--- What needs to be done ---
A verbatim reproduction of the lines below, from the line containing "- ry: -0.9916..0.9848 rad" through the line containing "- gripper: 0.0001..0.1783", both ends included, is the whole required output.

--- Collected material ---

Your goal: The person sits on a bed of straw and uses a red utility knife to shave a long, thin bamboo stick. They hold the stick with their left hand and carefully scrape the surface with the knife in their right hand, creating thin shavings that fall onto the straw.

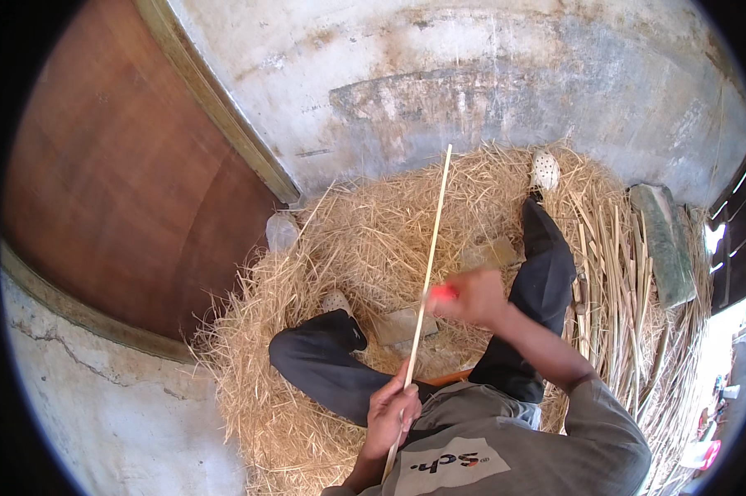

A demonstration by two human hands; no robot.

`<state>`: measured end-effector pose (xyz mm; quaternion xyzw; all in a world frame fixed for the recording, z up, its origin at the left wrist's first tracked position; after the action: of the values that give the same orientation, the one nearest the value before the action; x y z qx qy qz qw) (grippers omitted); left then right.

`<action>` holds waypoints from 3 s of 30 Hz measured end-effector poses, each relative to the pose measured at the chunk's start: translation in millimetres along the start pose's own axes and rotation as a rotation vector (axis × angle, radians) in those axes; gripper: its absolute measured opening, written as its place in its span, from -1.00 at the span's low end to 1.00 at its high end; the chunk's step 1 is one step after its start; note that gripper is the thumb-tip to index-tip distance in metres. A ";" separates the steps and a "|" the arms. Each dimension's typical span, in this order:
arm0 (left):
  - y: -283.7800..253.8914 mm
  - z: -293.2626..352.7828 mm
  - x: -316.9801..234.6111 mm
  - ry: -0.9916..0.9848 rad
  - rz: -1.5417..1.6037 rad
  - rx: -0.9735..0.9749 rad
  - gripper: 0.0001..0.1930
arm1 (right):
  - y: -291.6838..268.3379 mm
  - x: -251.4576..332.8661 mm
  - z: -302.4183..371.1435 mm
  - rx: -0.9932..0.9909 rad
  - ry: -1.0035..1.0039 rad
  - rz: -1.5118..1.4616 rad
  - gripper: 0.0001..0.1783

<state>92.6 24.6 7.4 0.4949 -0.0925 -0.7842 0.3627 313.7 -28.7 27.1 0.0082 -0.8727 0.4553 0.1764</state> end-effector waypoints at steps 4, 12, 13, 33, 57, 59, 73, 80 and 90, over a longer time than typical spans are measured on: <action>-1.3 4.2 -1.9 0.048 -0.106 -0.046 -0.48 | 9.1 -18.0 -7.9 -0.046 0.019 -0.032 -0.23; -4.2 18.0 2.3 0.092 -0.435 -0.142 -0.49 | 11.9 -59.3 -19.3 -0.035 0.170 0.030 -0.25; -4.9 17.6 -1.2 0.111 -0.446 -0.153 -0.49 | 17.6 -45.8 -13.6 -0.002 0.122 0.016 -0.26; -23.8 38.6 25.4 0.222 -0.748 -0.103 -0.39 | -4.0 -82.9 -27.0 0.033 0.196 -0.021 -0.30; -33.2 53.0 53.0 0.203 -0.890 -0.129 -0.92 | -45.2 -225.5 -37.9 -0.119 0.640 0.060 -0.22; -39.1 52.1 58.6 0.159 -0.808 -0.045 -0.65 | -52.7 -250.7 -9.4 -0.262 0.547 0.173 -0.21; 13.0 3.8 9.4 0.005 0.055 0.120 -0.41 | -9.2 -17.2 5.0 -0.150 -0.036 -0.065 -0.25; 10.6 6.5 11.2 0.034 0.054 0.102 -0.42 | -12.2 -1.6 -0.6 -0.116 -0.183 -0.030 -0.22; 6.9 13.9 12.6 0.036 -0.033 0.085 -0.40 | -9.0 -48.3 -14.7 -0.065 0.111 0.106 -0.24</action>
<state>81.0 8.3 8.7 0.5252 -0.1110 -0.7764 0.3302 364.9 -29.3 26.6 -0.0690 -0.8751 0.4349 0.2005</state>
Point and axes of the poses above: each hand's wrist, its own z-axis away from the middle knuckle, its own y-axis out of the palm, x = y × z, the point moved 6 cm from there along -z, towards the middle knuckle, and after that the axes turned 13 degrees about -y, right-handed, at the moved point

--- Your response ---
  - ry: -0.9916..0.9848 rad
  - rz: -1.5417..1.6037 rad
  - rx: -0.9735..0.9749 rad
  - gripper: 0.0001..0.1930
arm1 (right):
  - y: -291.6838..268.3379 mm
  - x: -251.4576..332.8661 mm
  - z: -302.4183..371.1435 mm
  - rx: -0.9932..0.9909 rad
  - ry: -1.0035..1.0039 rad
  - rz: -1.5118..1.4616 rad
  - gripper: 0.0001..0.1783

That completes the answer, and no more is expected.